*PROMPT*: Output the listing below, all of it, exactly as given.

*DATA BLOCK*:
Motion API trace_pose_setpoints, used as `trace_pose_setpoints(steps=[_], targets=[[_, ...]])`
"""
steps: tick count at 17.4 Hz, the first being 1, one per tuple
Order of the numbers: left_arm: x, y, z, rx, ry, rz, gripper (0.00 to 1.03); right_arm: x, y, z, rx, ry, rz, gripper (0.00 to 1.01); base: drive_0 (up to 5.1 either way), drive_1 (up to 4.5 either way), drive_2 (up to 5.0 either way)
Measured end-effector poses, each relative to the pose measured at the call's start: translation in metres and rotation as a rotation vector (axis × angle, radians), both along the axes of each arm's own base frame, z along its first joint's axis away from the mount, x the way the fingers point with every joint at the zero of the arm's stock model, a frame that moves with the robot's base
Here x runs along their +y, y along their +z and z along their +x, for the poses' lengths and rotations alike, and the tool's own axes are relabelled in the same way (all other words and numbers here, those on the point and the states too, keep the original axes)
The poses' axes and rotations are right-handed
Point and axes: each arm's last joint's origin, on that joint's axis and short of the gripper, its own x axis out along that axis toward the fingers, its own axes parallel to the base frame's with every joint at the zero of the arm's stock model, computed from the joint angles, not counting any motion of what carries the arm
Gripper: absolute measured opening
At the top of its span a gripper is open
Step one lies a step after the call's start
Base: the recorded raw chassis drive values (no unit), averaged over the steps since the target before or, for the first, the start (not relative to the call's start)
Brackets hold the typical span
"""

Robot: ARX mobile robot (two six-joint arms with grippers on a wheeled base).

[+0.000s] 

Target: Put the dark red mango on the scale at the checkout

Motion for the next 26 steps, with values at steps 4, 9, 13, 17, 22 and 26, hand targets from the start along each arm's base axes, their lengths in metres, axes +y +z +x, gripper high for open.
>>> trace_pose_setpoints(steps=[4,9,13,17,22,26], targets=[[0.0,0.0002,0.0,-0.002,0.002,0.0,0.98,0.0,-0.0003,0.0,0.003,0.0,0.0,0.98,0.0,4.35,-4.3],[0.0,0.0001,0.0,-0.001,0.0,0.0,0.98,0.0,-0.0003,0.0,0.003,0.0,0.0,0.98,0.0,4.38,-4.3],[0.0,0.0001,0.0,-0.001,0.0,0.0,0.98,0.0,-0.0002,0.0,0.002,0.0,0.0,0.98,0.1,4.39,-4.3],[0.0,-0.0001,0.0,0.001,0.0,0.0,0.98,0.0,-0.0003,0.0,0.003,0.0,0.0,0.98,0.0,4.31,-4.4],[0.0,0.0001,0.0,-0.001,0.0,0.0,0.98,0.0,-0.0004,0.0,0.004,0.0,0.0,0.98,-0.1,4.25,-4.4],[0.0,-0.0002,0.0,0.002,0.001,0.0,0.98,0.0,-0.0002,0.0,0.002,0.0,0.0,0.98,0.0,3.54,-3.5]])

*EXERCISE RESPONSE*:
Motion API trace_pose_setpoints, used as `trace_pose_setpoints(steps=[_], targets=[[_, ...]])`
"""
steps: tick count at 17.4 Hz, the first being 1, one per tuple
Order of the numbers: left_arm: x, y, z, rx, ry, rz, gripper (0.00 to 1.03); right_arm: x, y, z, rx, ry, rz, gripper (0.00 to 1.01); base: drive_0 (up to 5.1 either way), drive_1 (up to 4.5 either way), drive_2 (up to 5.0 either way)
Measured end-effector poses, each relative to the pose measured at the call's start: translation in metres and rotation as a rotation vector (axis × angle, radians), both along the axes of each arm's own base frame, z along its first joint's axis away from the mount, x the way the fingers point with every joint at the zero of the arm's stock model, a frame that moves with the robot's base
Here x runs along their +y, y along their +z and z along their +x, for the poses' lengths and rotations alike, and the tool's own axes are relabelled in the same way (all other words and numbers here, those on the point and the states too, keep the original axes)
The poses' axes and rotations are right-handed
Point and axes: each arm's last joint's origin, on that joint's axis and short of the gripper, its own x axis out along that axis toward the fingers, its own axes parallel to the base frame's with every joint at the zero of the arm's stock model, computed from the joint angles, not counting any motion of what carries the arm
Gripper: absolute measured opening
At the top of its span a gripper is open
Step one lies a step after the call's start
Base: the recorded raw chassis drive values (no unit), averaged over the steps since the target before or, for the first, the start (not relative to the call's start)
Brackets hold the typical span
"""

Robot: ARX mobile robot (two six-joint arms with grippers on a wheeled base).

[+0.000s] 

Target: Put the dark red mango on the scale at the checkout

Motion for the next 26 steps, with values at steps 4, 9, 13, 17, 22 and 26, hand targets from the start along each arm's base axes, their lengths in metres, axes +y +z +x, gripper high for open.
>>> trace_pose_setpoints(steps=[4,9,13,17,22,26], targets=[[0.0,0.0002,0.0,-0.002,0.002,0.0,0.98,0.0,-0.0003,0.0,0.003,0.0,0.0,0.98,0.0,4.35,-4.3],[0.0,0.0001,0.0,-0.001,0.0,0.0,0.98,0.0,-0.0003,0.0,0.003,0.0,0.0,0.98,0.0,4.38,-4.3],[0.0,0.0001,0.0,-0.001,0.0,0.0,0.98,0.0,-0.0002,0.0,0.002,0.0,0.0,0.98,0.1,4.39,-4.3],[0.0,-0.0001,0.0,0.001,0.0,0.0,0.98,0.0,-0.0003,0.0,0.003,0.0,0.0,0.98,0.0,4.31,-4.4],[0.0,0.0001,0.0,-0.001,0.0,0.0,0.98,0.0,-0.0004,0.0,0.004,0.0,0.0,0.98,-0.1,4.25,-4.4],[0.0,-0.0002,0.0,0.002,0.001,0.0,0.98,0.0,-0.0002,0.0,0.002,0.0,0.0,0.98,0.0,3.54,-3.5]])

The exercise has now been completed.